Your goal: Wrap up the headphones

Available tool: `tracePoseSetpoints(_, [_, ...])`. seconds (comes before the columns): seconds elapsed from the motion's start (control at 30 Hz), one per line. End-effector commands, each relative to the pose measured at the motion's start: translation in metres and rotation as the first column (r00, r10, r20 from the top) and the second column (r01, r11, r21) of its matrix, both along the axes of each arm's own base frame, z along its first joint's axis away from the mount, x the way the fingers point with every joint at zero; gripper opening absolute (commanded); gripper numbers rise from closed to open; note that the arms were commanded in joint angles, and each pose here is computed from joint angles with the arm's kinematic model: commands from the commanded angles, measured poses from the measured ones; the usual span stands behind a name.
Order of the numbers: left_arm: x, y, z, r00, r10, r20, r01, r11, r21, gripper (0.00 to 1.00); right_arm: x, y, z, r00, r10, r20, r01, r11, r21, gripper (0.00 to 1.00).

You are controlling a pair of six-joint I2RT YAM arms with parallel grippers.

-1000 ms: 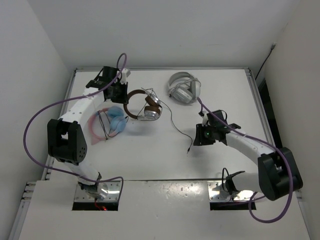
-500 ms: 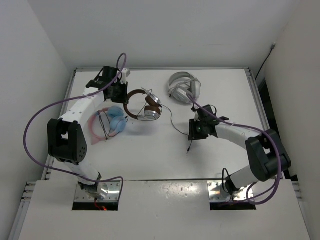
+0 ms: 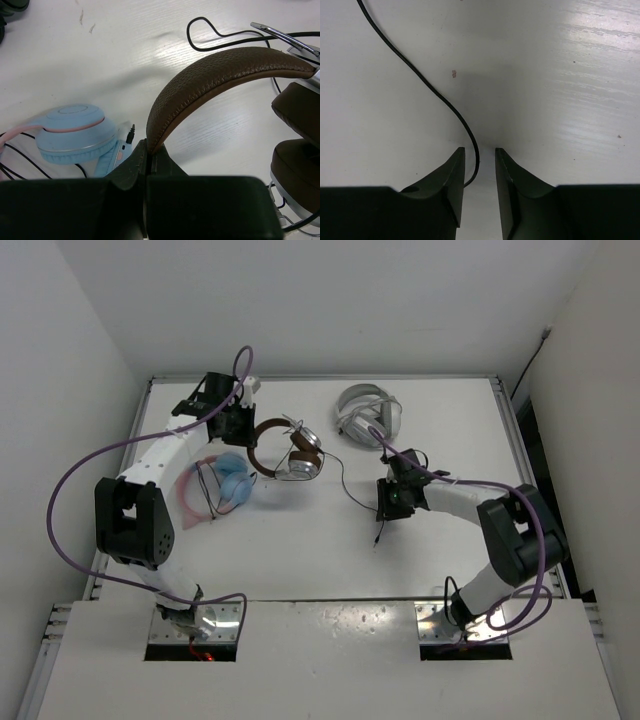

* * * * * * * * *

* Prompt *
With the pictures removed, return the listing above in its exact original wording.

* Response to this exercise *
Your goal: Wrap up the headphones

Available tool: `tracePoseSetpoints(_, [_, ...])`. seconds (comes before the columns): seconds elapsed from the motion's start (control at 30 Hz), one per line. End-effector commands, each relative to the pose measured at the motion's start: translation in metres and rotation as the first column (r00, r10, r20 from the top) and the second column (r01, r11, r21) of its matrix, both along the axes of each arm's own base frame, z along its first joint's axis away from the mount, x the way the fingers point with every joint at zero; gripper opening absolute (commanded); gripper numbers rise from closed to open; note that the arms were commanded in joint angles, and each pose here is computed from joint angles with the arm's kinematic model: commands from the commanded angles, measured poses from the measured ones; the usual span stands behind a name.
Order of the numbers: left_arm: x, y, z, r00, r10, r20, r01, r11, r21, gripper (0.00 to 1.00); right_arm: x, y, z, r00, r10, r20, r01, r11, r21, gripper (0.00 to 1.00).

You are controlling a pair of six-joint I2RT YAM arms with parallel grippers.

-1000 ms: 
-500 ms: 
+0 ms: 

The full output has been given.